↓

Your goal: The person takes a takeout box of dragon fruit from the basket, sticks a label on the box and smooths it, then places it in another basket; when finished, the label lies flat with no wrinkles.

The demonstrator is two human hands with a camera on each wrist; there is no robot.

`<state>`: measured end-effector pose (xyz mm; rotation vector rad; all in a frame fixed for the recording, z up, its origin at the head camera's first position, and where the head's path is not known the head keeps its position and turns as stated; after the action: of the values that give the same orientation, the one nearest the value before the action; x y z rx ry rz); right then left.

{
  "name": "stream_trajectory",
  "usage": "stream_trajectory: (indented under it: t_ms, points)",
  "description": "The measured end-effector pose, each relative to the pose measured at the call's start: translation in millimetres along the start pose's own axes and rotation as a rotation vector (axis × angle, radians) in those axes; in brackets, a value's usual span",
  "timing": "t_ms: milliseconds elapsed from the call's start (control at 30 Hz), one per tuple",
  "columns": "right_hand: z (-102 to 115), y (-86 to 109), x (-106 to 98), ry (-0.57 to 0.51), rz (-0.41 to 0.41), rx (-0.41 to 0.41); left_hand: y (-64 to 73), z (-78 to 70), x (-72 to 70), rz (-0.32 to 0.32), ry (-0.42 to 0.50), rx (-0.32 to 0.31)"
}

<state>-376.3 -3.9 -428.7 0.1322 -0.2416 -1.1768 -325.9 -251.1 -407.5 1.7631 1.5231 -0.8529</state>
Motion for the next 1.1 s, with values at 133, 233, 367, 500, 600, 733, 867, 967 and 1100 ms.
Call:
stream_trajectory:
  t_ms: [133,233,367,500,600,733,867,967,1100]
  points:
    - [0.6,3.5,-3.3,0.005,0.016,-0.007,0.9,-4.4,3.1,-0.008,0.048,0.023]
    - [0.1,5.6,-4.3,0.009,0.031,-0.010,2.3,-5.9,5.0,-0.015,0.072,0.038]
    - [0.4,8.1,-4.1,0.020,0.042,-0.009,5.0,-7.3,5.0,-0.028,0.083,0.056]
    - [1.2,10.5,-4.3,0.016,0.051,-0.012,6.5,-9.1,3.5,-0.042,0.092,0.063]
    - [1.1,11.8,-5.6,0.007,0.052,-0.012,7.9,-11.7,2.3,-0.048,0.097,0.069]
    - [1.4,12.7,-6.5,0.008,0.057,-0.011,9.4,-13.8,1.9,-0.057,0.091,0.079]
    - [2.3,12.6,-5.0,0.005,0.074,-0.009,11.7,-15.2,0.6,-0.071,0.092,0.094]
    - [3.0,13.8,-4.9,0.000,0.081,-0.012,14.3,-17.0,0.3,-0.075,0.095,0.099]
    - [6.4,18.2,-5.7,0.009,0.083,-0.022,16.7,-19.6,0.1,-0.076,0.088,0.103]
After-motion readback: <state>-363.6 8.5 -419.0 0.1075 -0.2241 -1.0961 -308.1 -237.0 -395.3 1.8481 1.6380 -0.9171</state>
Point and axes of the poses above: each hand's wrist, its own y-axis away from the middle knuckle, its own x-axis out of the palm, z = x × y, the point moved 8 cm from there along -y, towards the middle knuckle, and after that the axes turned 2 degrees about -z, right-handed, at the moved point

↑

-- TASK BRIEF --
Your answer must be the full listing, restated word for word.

-- ANSWER TO THE EXERCISE --
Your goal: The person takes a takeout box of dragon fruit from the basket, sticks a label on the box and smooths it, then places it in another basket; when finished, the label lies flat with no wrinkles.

The demonstrator is two human hands with a camera on each wrist; there is no robot.

`<state>`: measured end-effector pose (xyz mm; rotation vector rad; all in a frame fixed for the recording, z up, its origin at the head camera's first position, and where the head's path is not known the head keeps its position and turns as stated; after the action: of the values that give the same orientation, the one nearest the value before the action; x y z rx ry rz); right then left.

{
  "name": "stream_trajectory",
  "usage": "stream_trajectory: (indented under it: t_ms, points)",
  "description": "The measured end-effector pose, each relative to the pose measured at the call's start: translation in millimetres along the start pose's own axes and rotation as a rotation vector (axis × angle, radians) in those axes; in brackets, a value's usual span",
  "timing": "t_ms: milliseconds elapsed from the call's start (control at 30 Hz), one per tuple",
  "columns": "right_hand: z (-102 to 115), y (-86 to 109), x (-106 to 98), ry (-0.57 to 0.51), rz (-0.41 to 0.41), rx (-0.41 to 0.41); left_hand: y (-64 to 73), z (-78 to 70), x (-72 to 70), rz (-0.32 to 0.32), ry (-0.42 to 0.50), rx (-0.32 to 0.31)"
}

<state>-376.3 -3.9 -428.7 0.1322 -0.2416 -1.1768 -325.9 -251.1 -407.5 1.7631 1.5231 -0.8529</state>
Motion for the next 1.1 s, with values at 133, 233, 367, 500, 600, 733, 867, 967 and 1100 ms.
Call:
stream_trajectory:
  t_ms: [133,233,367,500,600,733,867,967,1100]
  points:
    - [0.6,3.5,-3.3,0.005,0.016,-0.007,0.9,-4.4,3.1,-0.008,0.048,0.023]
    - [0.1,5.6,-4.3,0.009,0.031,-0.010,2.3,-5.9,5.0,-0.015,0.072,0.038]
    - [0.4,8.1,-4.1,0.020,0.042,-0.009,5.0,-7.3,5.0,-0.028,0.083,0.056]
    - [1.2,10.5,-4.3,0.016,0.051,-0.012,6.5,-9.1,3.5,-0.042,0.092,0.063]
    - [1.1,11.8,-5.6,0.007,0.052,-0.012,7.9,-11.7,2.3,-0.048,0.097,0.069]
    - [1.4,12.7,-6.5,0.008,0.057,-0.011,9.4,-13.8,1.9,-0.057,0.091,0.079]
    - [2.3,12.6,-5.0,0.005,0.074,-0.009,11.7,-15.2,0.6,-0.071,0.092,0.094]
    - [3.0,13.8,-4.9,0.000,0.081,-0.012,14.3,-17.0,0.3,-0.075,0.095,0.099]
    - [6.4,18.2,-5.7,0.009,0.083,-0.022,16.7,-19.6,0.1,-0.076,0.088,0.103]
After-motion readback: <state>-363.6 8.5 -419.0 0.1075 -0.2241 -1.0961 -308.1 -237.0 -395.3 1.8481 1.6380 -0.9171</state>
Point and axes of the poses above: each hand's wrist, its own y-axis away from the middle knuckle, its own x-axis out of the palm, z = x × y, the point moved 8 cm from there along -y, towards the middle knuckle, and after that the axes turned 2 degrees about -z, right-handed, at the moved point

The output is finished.